Все действия, необходимые для достижения согласия с собой и внешним миром перед лицом постоянных изменений в том и другом, имеют отношение к фундаментальной концепции Клода Бернара о «гомеостазе». Это чисто лейбницевская концепция, как об этом первым сказал сам Бернар: гомеостаз означает достижение оптимума, который возможен (или совозможен) при определенных условиях и обстоятельствах, — короче, «улучшает вещи настолько, насколько это возможно».

Мы должны признать, что стремление к гомеостазу имеет место на всех уровнях человеческого бытия, от молекулярного и клеточного до социального и культурного, во всех интимных отношениях людей.

Самые глубокие и наиболее общезначимые формы достижения гомеостаза протекают «автоматически», ниже уровня сознательного контроля. Такая активность происходит во всех организмах, подверженных воздействию стресса, и вовлекает в свою орбиту такие сложные и глубокие процессы, о которых мы очень мало знаем. На этих подсознательных уровнях проявляют свое действие самые таинственные и загадочные силы нашего существа.

Некоторые из описанных в этой книге пациентов (Роза Р., Роландо П., Леонард Л. и т. д.) так и не сумели достичь «удовлетворительного» примирения и были вынуждены либо вовсе отказаться от приема леводопы, либо вести совершенно жалкий образ жизни. Другие пациенты, о которых я тоже рассказал на страницах книги — как, вероятно, подавляющее большинство больных «обычной» болезнью Паркинсона, получающих леводопу, — со временем все же достигли удовлетворительного согласия со своим новым положением. Общим для всех таких пациентов является постепенное уменьшение выраженности эффектов леводопы, которая со временем выходит на допустимое плато. Достижение этого плато сулит как приобретения, так и потери: совершенная стабильность и удовлетворительный уровень функциональных возможностей минус драма полного «пробуждения» или «побочных эффектов». Таких пациентов уже нельзя назвать ни сильно больными, ни совершенно здоровыми; в прошлом осталось как их пробуждение, так и их бедствие. Они сумели вывести свой корабль в тихие воды, в состояние, которое все же намного «лучше», чем то, в каком они пребывали до назначения леводопы. Этот переход хорошо проиллюстрирован первой историей болезни (случай Фрэнсис Д.).

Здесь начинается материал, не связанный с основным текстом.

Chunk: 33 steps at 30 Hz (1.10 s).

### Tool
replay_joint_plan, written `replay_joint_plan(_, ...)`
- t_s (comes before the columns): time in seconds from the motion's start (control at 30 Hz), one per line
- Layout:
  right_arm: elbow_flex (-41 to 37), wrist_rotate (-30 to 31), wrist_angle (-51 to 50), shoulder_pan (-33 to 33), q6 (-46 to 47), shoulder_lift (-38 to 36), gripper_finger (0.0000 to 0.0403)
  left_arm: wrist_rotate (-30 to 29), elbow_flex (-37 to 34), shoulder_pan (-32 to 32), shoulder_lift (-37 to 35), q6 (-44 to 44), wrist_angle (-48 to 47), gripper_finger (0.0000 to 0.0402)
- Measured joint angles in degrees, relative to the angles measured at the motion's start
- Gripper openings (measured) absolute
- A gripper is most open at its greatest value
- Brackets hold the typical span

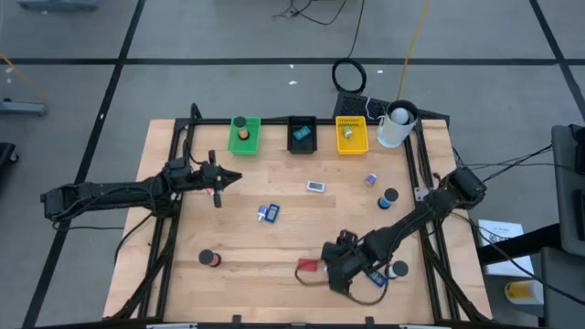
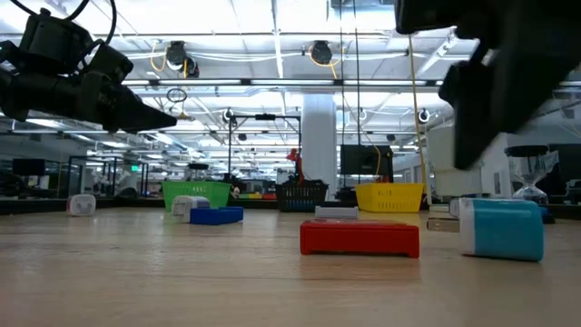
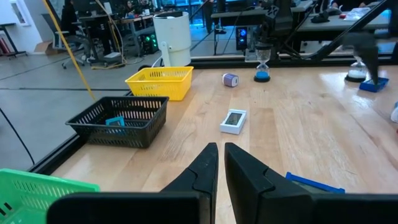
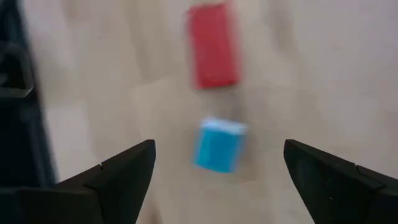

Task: Pick & Place Office items
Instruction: Put the blue charger adapter into the yellow bin

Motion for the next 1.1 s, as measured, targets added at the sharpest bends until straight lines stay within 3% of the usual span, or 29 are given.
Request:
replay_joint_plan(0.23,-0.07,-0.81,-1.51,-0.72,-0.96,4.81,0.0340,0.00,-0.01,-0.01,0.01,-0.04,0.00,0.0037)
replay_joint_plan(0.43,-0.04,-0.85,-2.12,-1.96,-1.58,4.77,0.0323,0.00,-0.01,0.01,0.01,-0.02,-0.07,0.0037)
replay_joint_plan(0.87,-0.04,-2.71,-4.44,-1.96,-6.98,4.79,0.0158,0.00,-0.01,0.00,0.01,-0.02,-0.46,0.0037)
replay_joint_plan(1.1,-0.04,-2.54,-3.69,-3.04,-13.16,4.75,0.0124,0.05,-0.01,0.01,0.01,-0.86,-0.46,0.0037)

Я не знаю простого способа или набора внятных критериев, которые позволили бы предсказать, наступит ли такой удовлетворительный исход у данного конкретного пациента. Определенно тяжесть исходного паркинсонизма или постэнцефалитического синдрома не могут служить надежными показателями в этом отношении: так, мне приходилось наблюдать больных со слабо выраженным паркинсонизмом, у которых развивались неустранимые «побочные эффекты» (от них этих людей так и не удалось избавить). Другой крайностью являются такие больные, как Магда Б., у которых удалось добиться хороших стойких результатов, несмотря на опустошающую тяжесть исходного заболевания.

Эти наблюдения указывают на то, что другие участки головного мозга или другие части организма должны определять или помогать управлению силами, действующими в сохранении глубокого гомеостаза. Ясно например, что таким необходимым условием является сохранение целостности коры головного мозга, ибо примирение не происходит, если имеет место повреждение коры (как, например, у Рэйчел И.).

Но даже эти процессы не могут отвечать за диапазон и степень примирения и приспособления. Надо допустить возможность существования практически безграничного репертуара функциональной реорганизации и приспособительных реакций всех типов, от клеточного, биохимического и гормонального уровня до уровня организации личности — «воли выздороветь». Снова и снова сталкиваешься с этим не только в контексте паркинсонизма и приема леводопы, но и при раке, туберкулезе, неврозах — то есть при всех заболеваниях. Сталкиваешься с замечательным, неожиданным и «необъяснимым» разрешением, которое находишь в моменты, когда кажется, что все потеряно. Надо допустить, с удивлением и восхищением, что такое происходит и может происходить и у больных, получающих леводопу. Почему такое происходит и что именно при этом происходит, мы пока сказать не в состоянии, ибо здоровье укореняется в организме гораздо глубже болезни.